When Los Angeles officials last fall released its proposals for a reconfiguration of the Hyperion Street Bridge as part of a seismic retrofit, bike and pedestrian advocates assailed the plans as being too car-centric, with no allowances for alternative modes of transport. After a sudden and passionate outcry from opponents and further brainstorming, LADOT released new designs that would eliminate a car lane and provide bike lanes and sidewalks on both sides of the bridge instead of just one side at present.
While most development in Hollywood has stayed close to Hollywood Boulevard and the three Red Line stations that serve the business district, one developer is taking his act further away with a proposed mixed-use development on Vine Street. The block where the project would occur was bought from the Academy of Motion Pictures Arts and Sciences when the latter opted to scrap plans to build a museum at the block. (AMPAS itself opted to use the former May Company Building on Wilshire and Fairfax, which is set to receive a Purple Line stop in the future, as the site of their museum.) The developer hopes that the project will provide space not only for more residents but for the new entertainment-related business sprouting within Hollywood.
Meanwhile, lawmakers opposed to the project are crafting several bills that would bring the issue again to voters or at least hamper the project at the legislative level. One new initiative would prevent previously voter-approved bond money to be spent on HSR while Hyperloop technology is developed and would allow for the CPUC to acquire land for a demonstration. (Note that such initiatives entail signature-gathering and verification at a cost of millions.) While this may sound innovative, Kerry Cavanaugh of the LA Times warns that steel-on-steel rail technology is proven, while Hyperloop is not, and that Hyperloop may very well turn out to be unfeasible at the expense of needed intercity transportation. Colin Leach of NARP adds that, as envisioned, Hyperloop would not serve intermediate cities and in the end would lack the compatibility with conventional rail services that HSR systems worldwide enjoy.

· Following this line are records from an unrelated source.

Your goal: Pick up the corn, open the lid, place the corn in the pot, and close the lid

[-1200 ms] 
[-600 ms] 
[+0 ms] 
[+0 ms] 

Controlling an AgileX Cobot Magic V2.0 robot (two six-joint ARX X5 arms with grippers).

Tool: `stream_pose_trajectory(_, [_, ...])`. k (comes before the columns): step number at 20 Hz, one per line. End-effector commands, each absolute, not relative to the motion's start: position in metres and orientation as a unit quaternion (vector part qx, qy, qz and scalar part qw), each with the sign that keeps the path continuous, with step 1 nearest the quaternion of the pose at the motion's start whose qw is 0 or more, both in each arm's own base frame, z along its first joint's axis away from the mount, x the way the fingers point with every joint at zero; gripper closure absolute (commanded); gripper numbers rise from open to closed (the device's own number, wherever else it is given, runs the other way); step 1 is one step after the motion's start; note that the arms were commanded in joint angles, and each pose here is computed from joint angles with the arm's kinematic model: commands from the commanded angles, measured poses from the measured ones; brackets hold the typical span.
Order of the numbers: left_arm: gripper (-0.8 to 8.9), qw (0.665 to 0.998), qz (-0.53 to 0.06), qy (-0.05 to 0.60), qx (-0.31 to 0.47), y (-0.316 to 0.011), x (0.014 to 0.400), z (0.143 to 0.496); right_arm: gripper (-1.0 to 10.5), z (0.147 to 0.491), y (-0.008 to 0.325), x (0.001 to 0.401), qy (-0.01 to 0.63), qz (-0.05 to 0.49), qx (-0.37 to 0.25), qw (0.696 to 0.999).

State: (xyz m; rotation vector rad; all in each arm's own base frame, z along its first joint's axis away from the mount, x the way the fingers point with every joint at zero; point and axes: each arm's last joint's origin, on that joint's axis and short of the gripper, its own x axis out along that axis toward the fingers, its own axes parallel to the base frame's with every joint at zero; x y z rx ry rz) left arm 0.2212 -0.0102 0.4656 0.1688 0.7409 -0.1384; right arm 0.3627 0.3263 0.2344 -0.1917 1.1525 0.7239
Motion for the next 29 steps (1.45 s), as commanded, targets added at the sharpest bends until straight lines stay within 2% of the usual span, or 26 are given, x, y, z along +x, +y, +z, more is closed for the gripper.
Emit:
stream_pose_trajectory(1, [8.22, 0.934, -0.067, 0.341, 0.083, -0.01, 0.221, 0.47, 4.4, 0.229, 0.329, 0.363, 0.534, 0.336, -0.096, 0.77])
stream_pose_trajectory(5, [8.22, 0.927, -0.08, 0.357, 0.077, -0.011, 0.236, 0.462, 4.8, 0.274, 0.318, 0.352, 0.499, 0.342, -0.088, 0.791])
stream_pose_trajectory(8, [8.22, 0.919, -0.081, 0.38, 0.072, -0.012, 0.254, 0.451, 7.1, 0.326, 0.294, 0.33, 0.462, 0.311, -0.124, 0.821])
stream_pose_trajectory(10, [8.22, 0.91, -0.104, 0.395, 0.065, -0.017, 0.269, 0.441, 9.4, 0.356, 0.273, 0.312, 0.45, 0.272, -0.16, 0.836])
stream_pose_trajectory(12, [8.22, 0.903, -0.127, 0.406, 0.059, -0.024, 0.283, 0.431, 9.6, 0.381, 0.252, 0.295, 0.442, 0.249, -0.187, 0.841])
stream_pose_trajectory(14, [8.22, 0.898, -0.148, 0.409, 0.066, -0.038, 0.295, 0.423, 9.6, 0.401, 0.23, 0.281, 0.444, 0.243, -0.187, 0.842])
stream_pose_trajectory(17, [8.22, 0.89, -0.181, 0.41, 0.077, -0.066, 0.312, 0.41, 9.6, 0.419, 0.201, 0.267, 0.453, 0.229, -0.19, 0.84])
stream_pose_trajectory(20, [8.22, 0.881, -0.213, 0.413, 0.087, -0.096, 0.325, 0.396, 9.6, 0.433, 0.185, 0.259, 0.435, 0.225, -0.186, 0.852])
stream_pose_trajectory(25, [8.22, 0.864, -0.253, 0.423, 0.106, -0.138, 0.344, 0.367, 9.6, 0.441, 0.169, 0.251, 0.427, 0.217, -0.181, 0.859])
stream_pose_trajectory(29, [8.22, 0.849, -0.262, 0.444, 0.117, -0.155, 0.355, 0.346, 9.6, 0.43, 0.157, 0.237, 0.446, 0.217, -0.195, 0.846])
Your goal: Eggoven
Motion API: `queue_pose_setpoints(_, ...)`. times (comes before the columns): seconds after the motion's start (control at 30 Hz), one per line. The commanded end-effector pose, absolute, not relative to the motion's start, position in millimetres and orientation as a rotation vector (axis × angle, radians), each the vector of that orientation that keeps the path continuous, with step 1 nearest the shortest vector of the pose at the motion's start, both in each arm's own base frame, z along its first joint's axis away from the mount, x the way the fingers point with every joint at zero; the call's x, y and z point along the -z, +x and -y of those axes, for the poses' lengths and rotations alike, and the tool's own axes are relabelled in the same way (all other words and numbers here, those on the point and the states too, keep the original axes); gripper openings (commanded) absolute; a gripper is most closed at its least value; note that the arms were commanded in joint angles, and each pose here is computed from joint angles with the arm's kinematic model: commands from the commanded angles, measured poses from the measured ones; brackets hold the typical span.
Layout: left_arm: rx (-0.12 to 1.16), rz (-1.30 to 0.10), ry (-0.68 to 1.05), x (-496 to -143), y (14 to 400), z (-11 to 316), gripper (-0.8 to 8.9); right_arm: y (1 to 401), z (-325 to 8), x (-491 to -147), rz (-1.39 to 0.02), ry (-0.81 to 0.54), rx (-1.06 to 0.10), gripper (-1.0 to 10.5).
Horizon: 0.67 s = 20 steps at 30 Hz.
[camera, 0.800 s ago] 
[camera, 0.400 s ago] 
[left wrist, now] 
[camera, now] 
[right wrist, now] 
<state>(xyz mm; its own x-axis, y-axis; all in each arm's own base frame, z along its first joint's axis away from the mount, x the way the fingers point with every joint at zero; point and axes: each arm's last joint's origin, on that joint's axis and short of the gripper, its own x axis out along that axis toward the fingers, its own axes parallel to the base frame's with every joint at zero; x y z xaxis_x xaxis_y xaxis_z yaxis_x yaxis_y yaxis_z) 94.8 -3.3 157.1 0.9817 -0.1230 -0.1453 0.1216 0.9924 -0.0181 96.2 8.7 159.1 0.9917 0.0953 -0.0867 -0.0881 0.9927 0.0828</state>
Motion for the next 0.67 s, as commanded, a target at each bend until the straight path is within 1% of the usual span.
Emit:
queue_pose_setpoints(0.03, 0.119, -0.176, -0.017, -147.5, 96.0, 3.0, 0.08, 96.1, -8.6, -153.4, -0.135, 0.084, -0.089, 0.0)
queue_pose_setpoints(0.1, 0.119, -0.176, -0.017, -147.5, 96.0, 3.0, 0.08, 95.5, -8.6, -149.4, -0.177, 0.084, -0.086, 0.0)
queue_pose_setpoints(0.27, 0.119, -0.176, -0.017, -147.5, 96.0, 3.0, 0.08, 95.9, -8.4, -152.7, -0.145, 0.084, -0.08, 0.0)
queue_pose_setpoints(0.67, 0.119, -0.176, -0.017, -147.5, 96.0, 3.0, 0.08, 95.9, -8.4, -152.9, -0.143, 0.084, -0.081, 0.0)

Even as more cities are warming towards higher-density development and bike- and pedestrian-friendly innovations, one Santa Monica resident expressed his disdain at how his community is adopting these ideas at the expense of car travel. Contributor Bruce Feldman argues that, even as more residential development comes in, rental prices are actually trending upwards. Worse yet, new residents also tend to drive, meaning more cars on streets even as the city removes lanes in favor of alternate modes, according to Feldman. These changes force residents on the fringes of town who must drive and reap the consequence of longer travel times, Feldman argues. Los Angeles Times readers from Santa Monica and other similar neighborhoods generally agreed with Feldman’s assessment, albeit with a few caveats.
CicLAvia organizers recently announced the next 3 dates of the popular event, with the next one coming Sunday, April 6. However, CicLAvia leaders also hinted at what may be in store for 2015 and beyond, starting with a possible event outside the central city for the first time. CicLAvia itself aims to establish as many as 9 events annually from 2017 onward. Moreover, groups unaffiliated with CicLAvia are proposing their own events at disparate locations within Los Angeles County. Funds provided by Metro would make CicLAvia and similar events a more regular occurrence in future years. Architectural pundit Chris Hawthorne argues that holding more of these events will prove crucial inchanging people’s attitudes towards bicycling, mass transit and walking in a city otherwise designed for the automobile.